"Ben gidiyorum. Sen eve dönersin."
"Cemre-" diye seslendim ama beni beklemeden gitti. Arkasından öylece bakakalmıştım. Cemre'nin beni sevdiğini biliyordum. Söylediklerimin saçma olduğunun da farkındaydım. Ama kıskanmış ve bu kıskançlığa yenik düşmüştüm.
Ne yapacağımı bilmiyordum. Cemre nereye giderdi bilmiyordum. Bu şehri bilmiyordum. Eve gidip onu mu beklemeliydim?
Ceren'i aradım.
"Efendim Matt?"
"Nasılsın Ceren?"
"İyiyim ama senin sesin kötü geliyor, Cemre'ye bir şey mi oldu?"
"Cemre ile kavga ettik," diye mırıldandım.
"Senin gelişin yüzünden mi?" Diye sorunca afalladım. "Hayır, niye öyle olsun? Ben saçma şeyler söyledim Cemre'ye. O da evin ve arabanın anahtarını bırakıp gitti."
"Umarım düşündüğüm yere gitmemiştir," dedi. "Bekle bir Buğra'yı arayayım onun yanına gitmiş mi diye."
"Buğra'nın yanına mı gider böyle durumlarda?"
"Umarım huyu değişmiş ve gitmiştir," dedi telaşla. "Bekle, arayacağım seni."
Ceren beni yeniden arayana kadar dünya durmuştu. Cemre ölüyordum derken ne demek istemişti, ölüyorum ne demekti? Buğra'nın yanına mı gidiyordu her üzüldüğünde? Buğra'nın yanına gitmediyse nereye gitmişti? Ceren'i bu kadar korkutan neydi?
"Efendim Ceren? Neredeymiş Cemre?"
"Salondadır, antrenman yapmaya gitmiştir."
"Bunun nesi kötü?"
"Kendini parçaladığının farkındasın, değil mi?" Diye sordu Ceren kızgın bir ses tonu ile.
"Bana niye kızıyorsun Ceren?"
"Senin yüzünden oldu çünkü," dedi Ceren daha da kızgın bir ses tonuyla. "Evet, Cemre transfer teklifini kabul etmedi. Evet seni seçmedi. Sen de bir kere bile onunla konuşmadın, kendini açıklamasına fırsat vermedin. Onu herkesin içinde terk etmeyi seçtin."
"Ben onun için tüm kariyerimi yaktım, her şeyden vazgeçtim. O benim için aynısını yapmamışken ben onun için yaptım. Onun bana minnettar olması lazım."
"Matt," dedi Ceren sakin bir ses tonu ile. "Evet git ve neyi niçin yaptığını sorgula. Ben Cemre'nin yanına geçeceğim."
"Ben gideyim," dedim. "Ondan özür dilemem gerek."
"O bana borçlu diye ortalarda gezerken nasıl özür dileyeceksin?"
"Öyle demek istemedim."
"Öyle demek istedin. Tam olarak öyle hissediyorsun çünkü. Her neyse illa sen gitmek istiyorsan git. Ama ona böyle davranamazsın. O her gün seni aradı, her gün seninle konuşmak için çabaladı. Dört ay Matt, dört ay boyunca seninle yatıp seninle kalktı."
"Bizim salon mu?" Diye sordum.
"Oradadır," dedi Ceren. Sesinden bana tiripli olduğunu anlıyordum.

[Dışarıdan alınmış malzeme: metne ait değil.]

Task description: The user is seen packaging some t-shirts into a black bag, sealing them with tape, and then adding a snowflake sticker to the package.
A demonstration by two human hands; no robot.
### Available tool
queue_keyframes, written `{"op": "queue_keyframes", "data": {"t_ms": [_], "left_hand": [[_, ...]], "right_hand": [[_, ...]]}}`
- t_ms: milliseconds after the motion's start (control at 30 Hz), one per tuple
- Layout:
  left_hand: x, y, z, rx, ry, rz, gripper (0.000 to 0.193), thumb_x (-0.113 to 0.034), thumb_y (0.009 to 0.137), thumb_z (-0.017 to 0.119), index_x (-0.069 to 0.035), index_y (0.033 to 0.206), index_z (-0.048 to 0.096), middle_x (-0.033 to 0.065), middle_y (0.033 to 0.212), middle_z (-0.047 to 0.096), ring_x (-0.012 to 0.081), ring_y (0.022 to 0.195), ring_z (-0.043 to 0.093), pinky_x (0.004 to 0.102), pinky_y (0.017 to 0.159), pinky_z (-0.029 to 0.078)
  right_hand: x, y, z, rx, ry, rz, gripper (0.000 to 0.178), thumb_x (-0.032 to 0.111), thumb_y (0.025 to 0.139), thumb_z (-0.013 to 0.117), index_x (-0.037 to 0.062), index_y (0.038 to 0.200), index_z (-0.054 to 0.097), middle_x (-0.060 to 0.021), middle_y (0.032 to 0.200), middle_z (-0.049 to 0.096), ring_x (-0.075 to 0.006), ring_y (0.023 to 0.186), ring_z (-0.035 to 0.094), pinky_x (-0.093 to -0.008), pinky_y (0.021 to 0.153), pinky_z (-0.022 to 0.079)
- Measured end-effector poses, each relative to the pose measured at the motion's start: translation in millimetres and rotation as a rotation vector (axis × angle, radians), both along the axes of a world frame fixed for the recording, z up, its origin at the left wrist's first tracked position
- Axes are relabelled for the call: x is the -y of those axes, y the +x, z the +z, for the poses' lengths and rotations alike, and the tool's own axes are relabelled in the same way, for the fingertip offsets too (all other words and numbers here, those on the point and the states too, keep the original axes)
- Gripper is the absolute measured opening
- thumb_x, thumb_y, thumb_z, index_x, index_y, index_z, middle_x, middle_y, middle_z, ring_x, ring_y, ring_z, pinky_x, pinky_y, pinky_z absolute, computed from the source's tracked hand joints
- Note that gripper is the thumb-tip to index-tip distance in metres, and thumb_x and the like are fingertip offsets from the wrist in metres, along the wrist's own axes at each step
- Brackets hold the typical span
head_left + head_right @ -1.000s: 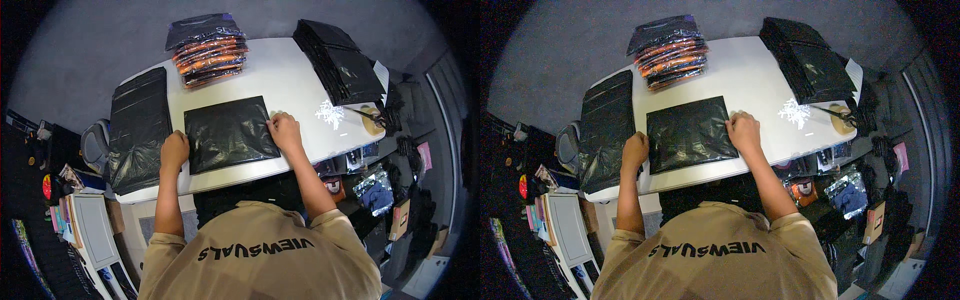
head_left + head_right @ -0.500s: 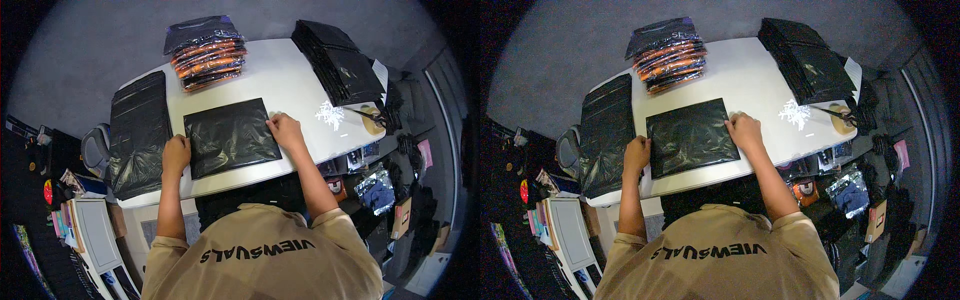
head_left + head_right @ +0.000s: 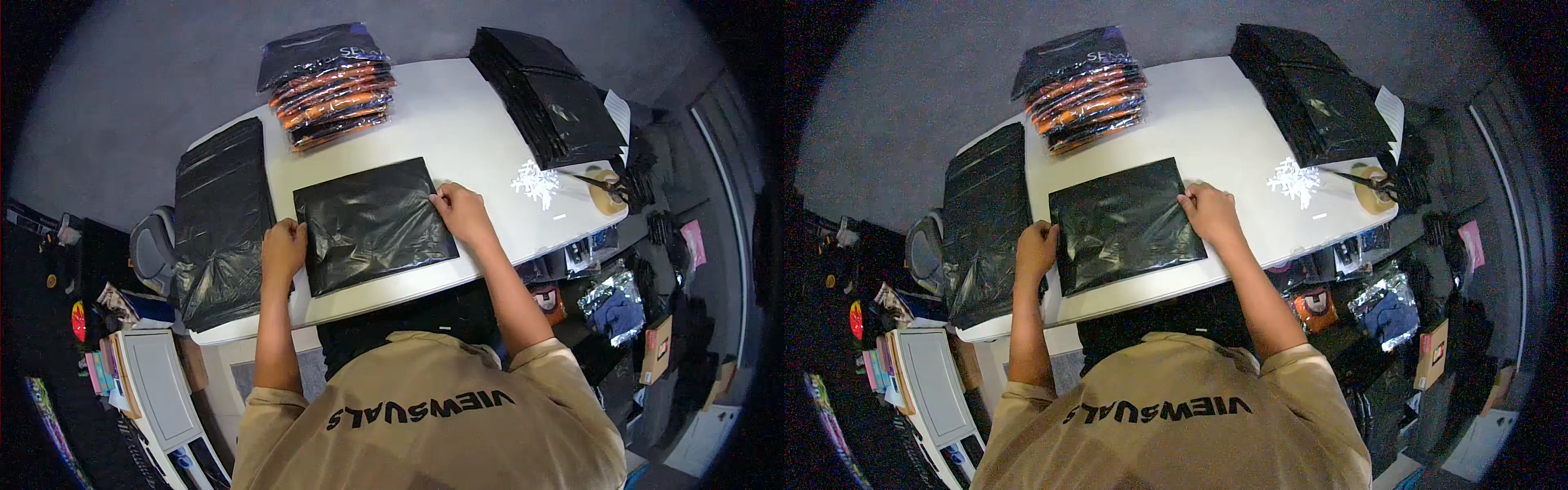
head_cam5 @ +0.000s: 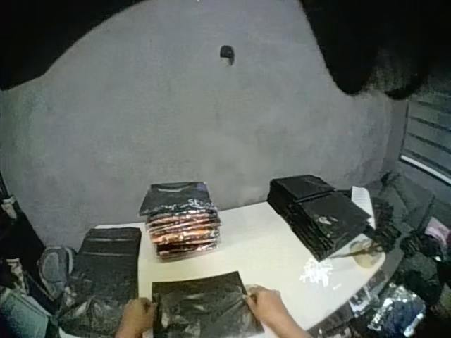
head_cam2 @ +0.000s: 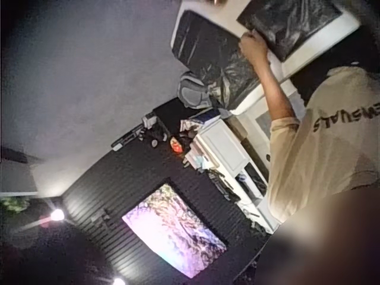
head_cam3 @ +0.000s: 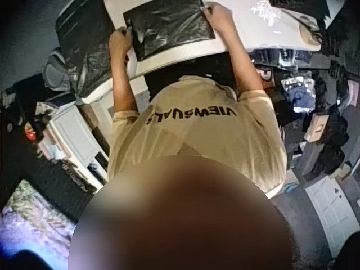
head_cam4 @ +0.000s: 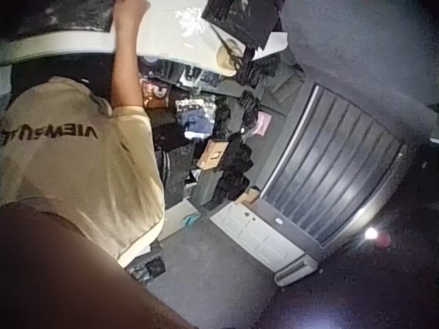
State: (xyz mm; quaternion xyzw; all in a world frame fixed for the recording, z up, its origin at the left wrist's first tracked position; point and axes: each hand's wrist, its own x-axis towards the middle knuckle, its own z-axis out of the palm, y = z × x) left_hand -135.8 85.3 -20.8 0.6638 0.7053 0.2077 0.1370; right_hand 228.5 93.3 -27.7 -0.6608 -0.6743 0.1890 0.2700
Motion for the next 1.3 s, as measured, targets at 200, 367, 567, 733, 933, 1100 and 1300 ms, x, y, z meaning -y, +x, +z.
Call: {"op": "queue_keyframes", "data": {"t_ms": [200,367,567,733,933,1100,1300], "left_hand": [[-2.2,23.7,19.9,0.255,0.015,-0.038,0.03,-0.024,0.101,0.068,0.005,0.091,0.067,0.0225,0.08,0.071,0.0322,0.073,0.07,0.0419,0.07,0.051],[-18.1,59.7,38.6,0.551,-0.071,-0.125,0.028,-0.021,0.107,0.064,-0.001,0.087,0.061,0.0028,0.075,0.06,0.0105,0.066,0.058,0.03,0.059,0.05],[-57.8,156.5,66.9,0.732,-0.078,-0.29,0.023,-0.022,0.108,0.064,-0.005,0.092,0.062,0.001,0.08,0.06,0.0077,0.064,0.057,0.0258,0.056,0.051],[-108.8,260.2,90.1,0.852,-0.053,-0.451,0.023,-0.026,0.108,0.065,-0.006,0.096,0.065,-0.0003,0.078,0.06,0.0085,0.064,0.058,0.0263,0.056,0.053],[-174.3,402.5,137.5,0.943,-0.106,-0.626,0.025,-0.028,0.107,0.065,-0.006,0.094,0.067,0.0014,0.079,0.064,0.0125,0.067,0.062,0.0315,0.059,0.056],[-223.5,464.5,125.4,0.908,-0.089,-0.597,0.034,-0.033,0.105,0.067,-0.007,0.083,0.066,0.0021,0.075,0.064,0.0131,0.066,0.062,0.0312,0.059,0.054],[-225.5,507.9,65.2,0.711,-0.327,-0.42,0.042,-0.036,0.1,0.073,-0.007,0.071,0.063,0.0009,0.065,0.06,0.0117,0.059,0.057,0.0298,0.054,0.044]], "right_hand": [[8.4,25.4,2.2,-0.234,0.156,0.007,0.027,0.023,0.103,0.066,-0.0028,0.096,0.062,-0.0214,0.087,0.064,-0.0345,0.072,0.059,-0.043,0.072,0.049],[20.1,66.1,41.1,-0.313,0.143,-0.071,0.028,0.022,0.106,0.059,-0.0037,0.097,0.062,-0.0265,0.096,0.065,-0.0482,0.09,0.063,-0.0499,0.082,0.05],[6.5,158.8,83.6,-0.289,0.29,-0.144,0.028,0.022,0.106,0.059,-0.0039,0.097,0.063,-0.029,0.092,0.066,-0.05,0.09,0.064,-0.0499,0.08,0.051],[-34.3,281.9,123.3,-0.108,0.394,-0.151,0.033,0.03,0.108,0.056,-0.0014,0.101,0.065,-0.0286,0.094,0.069,-0.05,0.094,0.066,-0.0505,0.082,0.052],[-100.4,432.8,177.8,0.079,0.417,-0.205,0.039,0.036,0.106,0.057,-0.0016,0.109,0.07,-0.0282,0.103,0.073,-0.0451,0.098,0.071,-0.0497,0.087,0.053],[-163.4,488.2,182.2,0.103,0.176,-0.252,0.048,0.044,0.107,0.055,-0.0008,0.111,0.074,-0.0276,0.111,0.074,-0.0433,0.106,0.071,-0.0484,0.093,0.054],[-187.8,543.6,74.1,0.23,-0.09,-0.191,0.061,0.055,0.107,0.052,-0.0005,0.113,0.075,-0.0205,0.107,0.077,-0.0341,0.101,0.071,-0.0435,0.095,0.052]]}}
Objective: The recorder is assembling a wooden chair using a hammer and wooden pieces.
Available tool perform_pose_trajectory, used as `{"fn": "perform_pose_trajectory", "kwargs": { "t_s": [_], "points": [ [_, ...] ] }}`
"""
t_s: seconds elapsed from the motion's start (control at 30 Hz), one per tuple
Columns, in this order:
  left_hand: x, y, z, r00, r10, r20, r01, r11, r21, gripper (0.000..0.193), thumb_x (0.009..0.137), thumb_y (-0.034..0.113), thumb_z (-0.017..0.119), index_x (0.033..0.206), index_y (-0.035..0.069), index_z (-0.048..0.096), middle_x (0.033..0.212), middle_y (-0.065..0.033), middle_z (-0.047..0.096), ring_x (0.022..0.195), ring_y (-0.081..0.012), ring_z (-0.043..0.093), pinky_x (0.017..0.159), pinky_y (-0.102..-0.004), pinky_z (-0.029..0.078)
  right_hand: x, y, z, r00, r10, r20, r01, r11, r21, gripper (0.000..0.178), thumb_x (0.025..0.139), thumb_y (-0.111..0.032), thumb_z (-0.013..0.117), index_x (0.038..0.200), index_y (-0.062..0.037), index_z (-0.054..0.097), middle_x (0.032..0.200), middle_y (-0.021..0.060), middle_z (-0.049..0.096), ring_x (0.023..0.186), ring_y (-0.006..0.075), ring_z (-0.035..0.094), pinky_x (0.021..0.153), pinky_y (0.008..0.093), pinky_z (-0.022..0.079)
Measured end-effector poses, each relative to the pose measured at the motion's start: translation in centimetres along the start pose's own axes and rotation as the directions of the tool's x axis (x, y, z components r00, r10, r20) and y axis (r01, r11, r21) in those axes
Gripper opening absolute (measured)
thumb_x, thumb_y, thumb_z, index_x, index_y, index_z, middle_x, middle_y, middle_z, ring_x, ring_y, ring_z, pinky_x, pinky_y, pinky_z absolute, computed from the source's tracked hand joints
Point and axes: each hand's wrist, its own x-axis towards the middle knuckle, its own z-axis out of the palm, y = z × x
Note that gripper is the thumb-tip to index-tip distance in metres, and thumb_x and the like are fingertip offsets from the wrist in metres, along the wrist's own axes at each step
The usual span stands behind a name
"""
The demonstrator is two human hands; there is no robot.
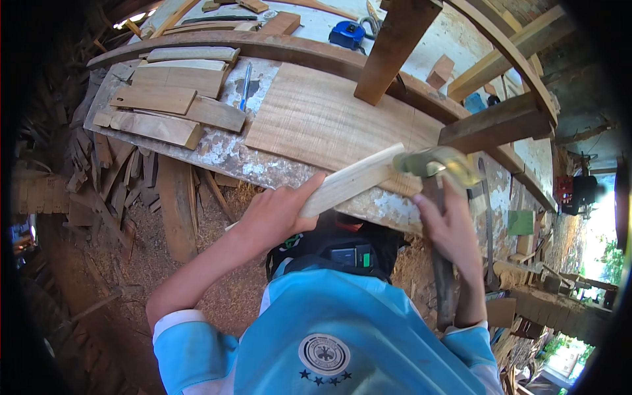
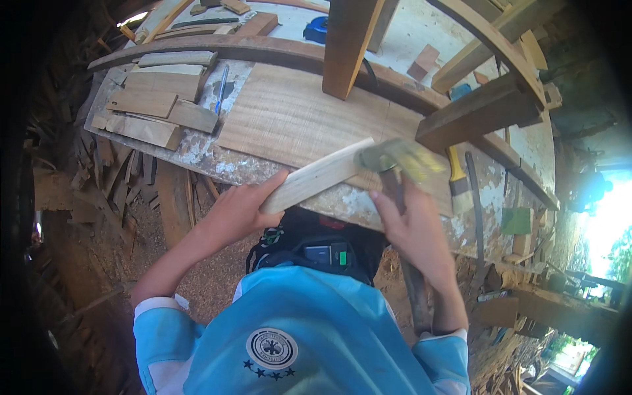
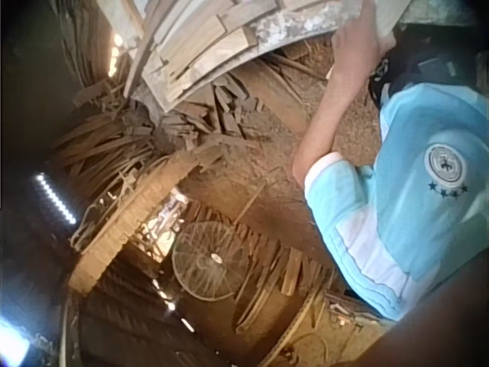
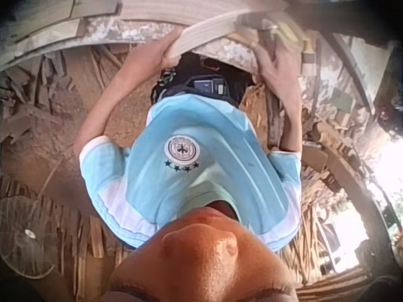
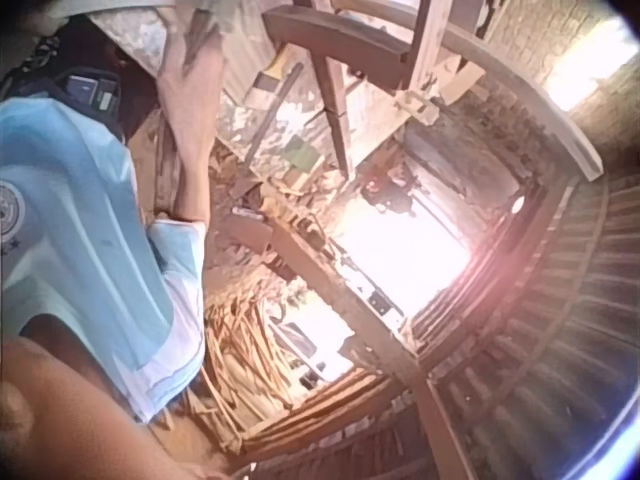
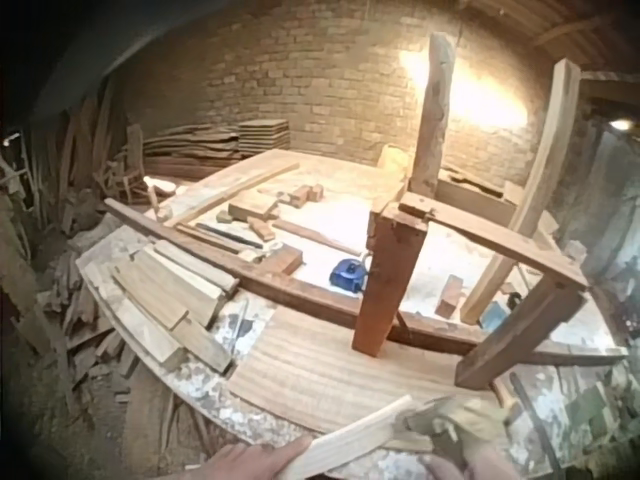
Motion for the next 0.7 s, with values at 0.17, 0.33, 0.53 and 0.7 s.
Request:
{"fn": "perform_pose_trajectory", "kwargs": {
  "t_s": [0.17,0.33,0.53,0.7],
  "points": [
    [-0.2,0.1,0.3,1.000,0.015,-0.010,-0.015,1.000,0.009,0.074,0.075,0.026,0.070,0.139,0.016,0.034,0.081,-0.0232,0.062,0.080,-0.0428,0.061,0.072,-0.0479,0.048,-1.5,-2.1,0.3,0.964,0.105,-0.244,-0.005,0.925,0.379,0.026,0.091,-0.018,0.056,0.108,0.0007,0.053,0.064,0.0021,0.052,0.052,0.0073,0.050,0.045,0.0209,0.038],
    [0.3,0.0,0.2,1.000,-0.017,-0.024,0.017,0.999,0.036,0.072,0.073,0.027,0.069,0.137,0.016,0.037,0.086,-0.0223,0.064,0.082,-0.0409,0.061,0.074,-0.0474,0.048,0.9,0.6,0.7,1.000,-0.002,0.030,0.002,1.000,-0.008,0.034,0.089,-0.017,0.058,0.116,0.0030,0.053,0.071,0.0045,0.055,0.063,0.0110,0.052,0.056,0.0269,0.042],
    [0.3,0.3,0.1,0.999,-0.031,-0.010,0.031,0.999,0.014,0.074,0.073,0.028,0.071,0.138,0.017,0.037,0.087,-0.0225,0.064,0.083,-0.0407,0.062,0.073,-0.0471,0.048,0.2,-0.4,1.5,0.949,-0.203,-0.242,0.232,0.968,0.098,0.033,0.088,-0.015,0.060,0.116,0.0012,0.053,0.065,-0.0003,0.054,0.057,0.0072,0.051,0.051,0.0211,0.038],
    [0.2,0.6,-0.4,0.997,-0.066,0.045,0.065,0.998,0.013,0.073,0.073,0.025,0.070,0.137,0.012,0.037,0.086,-0.0250,0.063,0.082,-0.0421,0.061,0.072,-0.0470,0.048,0.3,1.3,0.2,1.000,0.020,-0.023,-0.014,0.971,0.239,0.038,0.088,-0.019,0.060,0.121,-0.0018,0.050,0.062,0.0001,0.051,0.048,0.0071,0.048,0.044,0.0210,0.037]
  ]
}}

Kapatmadan önce "Ceren," dedim. "Cemre intihar mı etti?"
Ceren cevap vermedi. "Ceren!"
"Bir nevi Matt."
"O ne demek?"
"Ben sana bunları anlatamam. Git ve Cemre'yi bul."
Ne demek bir nevi?
Hemen arabanın ve evin anahtarını masanın üzerinden alıp otoparka gittim. Telefonun navigasyonundan salonun adresini aratıp salona gittim. Güvenlik beni içeri zor almıştı ama Cemre'nin de içeride olduğunu öğrenince rahatlamıştım.